My Few Questions for the “Experts:”

• Why were not the findings of the two studies for the summary of their findings listed as are those in the French study? Isn’t it mandatory for a reputable study to disclose those findings so as to give them some credibility?
• Stories all over the news yesterday quoted “experts” and “doctors” who said, “Hydroxychloroquine will kill you.” Where are any facts to confirm those claims?
• If as media pundits keep saying that HCQ CAN kill you, why would the FDA even allow its use in any format under any conditions? “Will Kill” is pretty demonstrative and final.
• If tens of thousands of doctors around the world are self-prescribing Hydroxychloroquine for themselves as a prophylactic against COVID-19, doesn’t it make medical sense there should be a sound basis for their doing so?
• Why do the deaths of 60,000 Americans not spur the “experts” to conduct the clinical trials they demand are necessary to green-light Hydroxychloroquine for formal use against COVD-19 in an emergency 24/7 setting? Could it be that either 60,000 is to them an acceptable loss of life against a virus or could it be there’s some reason they want to downplay the efficacy of Hydroxychloroquine for use against COVID-19?

Summary

It is curious that although the new “miracle COVID-19 drug” remdisivir is still in early testing and there are no completed clinical trial studies from which its efficacy is confirmed – in Dr. Fauci’s analysis of Hydroxychloroquine’s test results, remdisivir’s results currently would be called “anecdotal” as he has termed Dr. Raoult’s results – the FDA immediately when notified of its readiness for clinical trials green-lighted remdisivir human tests. That is VERY rare.

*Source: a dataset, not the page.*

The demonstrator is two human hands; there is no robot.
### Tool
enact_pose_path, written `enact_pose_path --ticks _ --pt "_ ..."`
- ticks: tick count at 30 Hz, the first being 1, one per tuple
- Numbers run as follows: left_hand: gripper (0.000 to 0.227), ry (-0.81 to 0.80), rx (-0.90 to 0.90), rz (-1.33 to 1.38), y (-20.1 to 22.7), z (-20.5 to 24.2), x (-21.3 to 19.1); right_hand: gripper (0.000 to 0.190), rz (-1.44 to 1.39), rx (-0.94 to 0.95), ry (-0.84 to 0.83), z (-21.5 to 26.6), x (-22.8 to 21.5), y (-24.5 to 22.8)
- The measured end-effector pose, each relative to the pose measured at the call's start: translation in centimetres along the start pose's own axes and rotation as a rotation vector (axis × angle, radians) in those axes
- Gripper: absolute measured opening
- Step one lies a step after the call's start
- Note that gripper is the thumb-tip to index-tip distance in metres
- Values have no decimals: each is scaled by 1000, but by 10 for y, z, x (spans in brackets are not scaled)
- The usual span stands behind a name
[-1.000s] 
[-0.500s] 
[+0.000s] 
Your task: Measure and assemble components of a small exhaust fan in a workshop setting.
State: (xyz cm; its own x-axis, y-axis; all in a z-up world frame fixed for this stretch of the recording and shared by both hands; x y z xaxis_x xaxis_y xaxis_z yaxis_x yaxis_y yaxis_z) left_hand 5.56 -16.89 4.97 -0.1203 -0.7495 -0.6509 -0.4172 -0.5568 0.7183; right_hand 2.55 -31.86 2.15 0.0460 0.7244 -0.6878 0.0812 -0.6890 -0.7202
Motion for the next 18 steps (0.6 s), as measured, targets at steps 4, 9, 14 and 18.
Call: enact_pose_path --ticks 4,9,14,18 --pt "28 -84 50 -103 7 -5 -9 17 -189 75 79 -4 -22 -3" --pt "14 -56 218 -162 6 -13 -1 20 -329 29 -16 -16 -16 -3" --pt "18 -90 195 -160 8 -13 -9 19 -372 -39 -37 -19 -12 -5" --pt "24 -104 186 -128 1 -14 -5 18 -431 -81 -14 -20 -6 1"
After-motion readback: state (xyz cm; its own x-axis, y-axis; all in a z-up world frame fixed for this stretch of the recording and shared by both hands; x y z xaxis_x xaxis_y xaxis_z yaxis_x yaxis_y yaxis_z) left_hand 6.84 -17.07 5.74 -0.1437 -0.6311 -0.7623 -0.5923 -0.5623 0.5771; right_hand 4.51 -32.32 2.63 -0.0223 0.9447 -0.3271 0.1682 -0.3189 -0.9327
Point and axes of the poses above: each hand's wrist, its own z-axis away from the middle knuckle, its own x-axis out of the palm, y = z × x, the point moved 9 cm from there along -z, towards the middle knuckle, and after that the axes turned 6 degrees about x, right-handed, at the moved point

Many experts feel there is an economic purpose for the downplay of Hydroxychloroquine’s benefits of treating the virus.

Wait: don’t think for a second big Pharma has no stake in this pandemic and therefore no concern for the findings of clinical trials for both remdisivir and Hydroxychloroquine. That’s exactly what Democrats who were begging for control of the House in the 2018 election promised they would immediately do after being sworn: FORCE BIG PHARMA TO SLASH DRUG PRICES FOR EVERYDAY AMERICANS! That has NOT happened. Any price reductions in prescription drugs Americans have seen came about by measures taken by the Trump Administration with NO involvement of Congress. Big Pharma is “Big” solely because of their monopolies in the U.S. perpetuated by the largest and most financially qualified to “facilitate the legislative concerns” of Big Pharma: Lobbyists.

Several years ago I spent two months on business in Switzerland. My original plan was for that trip to last two weeks at most. I had prescriptions that while there needed to be refilled. I had my doctor email those prescriptions from the U.S. and headed to a Swiss pharmacy. To be brief, one month of my prescriptions purchased at my pharmacy at home cost about $150. The exact same prescription drugs in Switzerland cost $35.

What’s the difference? Big Pharma through U.S. federal legislation through the years has parlayed contacts with legislators to make sure drug prices are artificially inflated that are sold in the U.S.!

You don’t think they see drugs for COVID-19 as the latest gravy train they need to control?

By the way, I have a Hydroxychloroquine and Azithromycin prescription that I WILL fill if and when I show the first symptom of COVID-19. I have total confidence in MY doctor who told me to do it because he’s doing it!